Search code examples
machine-learningh2omedical

H2O stacked ensemble with models using different inputs


Using h2o flow, is there a way to create a stacked ensemble model based on individual models that may not take the same inputs but predict on the same response labels.

Eg. I am trying to predict for miscoded healthcare claims (ie. charges) and would like to train models for a stacked ensemble of the form:

model1(diagnosis1, diagnosis2, ..., diagnosis5) -> denied or paid (by insurer)
model2(procedure, procedure_detail1, ..., procedure_detail5) -> denied or paid 
model3(service_date, insurance_amount, insurer_id) -> (same)
model4(pat_age, pat_sex, ...) -> (same)
...

Is there a way to do this in h2o flow (can't tell how to do this with what is presented in the h2o flow gui for stacked ensemble)? Is this even a sensible way to go about this or is it confused in some way (relatively new to machine learning)? Thanks.


Solution

  • Darren's response that you can't do this in H2O was correct until very recently -- H2O just removed the requirement that the base models had to be trained on the same set of inputs since it's not actually required by the Stacked Ensemble algorithm.
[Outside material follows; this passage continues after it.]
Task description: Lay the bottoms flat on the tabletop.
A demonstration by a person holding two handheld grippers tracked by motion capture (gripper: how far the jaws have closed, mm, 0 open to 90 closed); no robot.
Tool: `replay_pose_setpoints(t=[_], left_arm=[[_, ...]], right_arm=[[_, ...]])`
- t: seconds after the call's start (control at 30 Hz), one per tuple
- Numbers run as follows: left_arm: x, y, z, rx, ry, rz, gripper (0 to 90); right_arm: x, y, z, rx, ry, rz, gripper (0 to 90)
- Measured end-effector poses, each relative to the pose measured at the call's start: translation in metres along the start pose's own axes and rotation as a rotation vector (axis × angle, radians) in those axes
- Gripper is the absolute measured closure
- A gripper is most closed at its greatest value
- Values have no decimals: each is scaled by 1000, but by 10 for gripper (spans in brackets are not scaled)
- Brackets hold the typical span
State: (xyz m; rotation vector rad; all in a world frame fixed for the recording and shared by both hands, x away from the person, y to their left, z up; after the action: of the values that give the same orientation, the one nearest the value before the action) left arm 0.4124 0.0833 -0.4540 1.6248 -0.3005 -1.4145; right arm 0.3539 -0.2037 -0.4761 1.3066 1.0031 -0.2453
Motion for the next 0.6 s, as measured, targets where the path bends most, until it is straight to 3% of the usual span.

This is only available on the nightly releases off of master though, so even if you're on the latest stable release, you'd see an error that looks like this (in Flow, R, Python, etc) if you tried to use models that don't use the exact same columns:

    Error: water.exceptions.H2OIllegalArgumentException: Base models are inconsistent: they use different column lists.  Found: [x6, x7, x4, x5, x2, x3, x1, x9, x8, x10, response] and: [x10, x16, x15, x18, x17, x12, x11, x14, x13, x19, x9, x8, x20, x21, x28, x27, x26, x25, x24, x23, x22, x6, x7, x4, x5, x2, x3, x1, response].  
    

    The metalearning step in the Stacked Ensemble algorithm combines the output from the base models, so the number of inputs that went into training the base models doesn't really matter. Currently, H2O still requires that the inputs are all part of the same original training_frame -- but you can use a different x for each base model if you like (the x argument specifies which of the columns from the training_frame you want to use in your model).

    The way that Stacked Ensemble works in Flow is that it looks for models that are all "compatible", in other words -- trained on, the same data frame. Then you select from this list which ones you want to include in the ensemble. So as long as you are using the latest development version of H2O, then this is how to do what you want to do in Flow.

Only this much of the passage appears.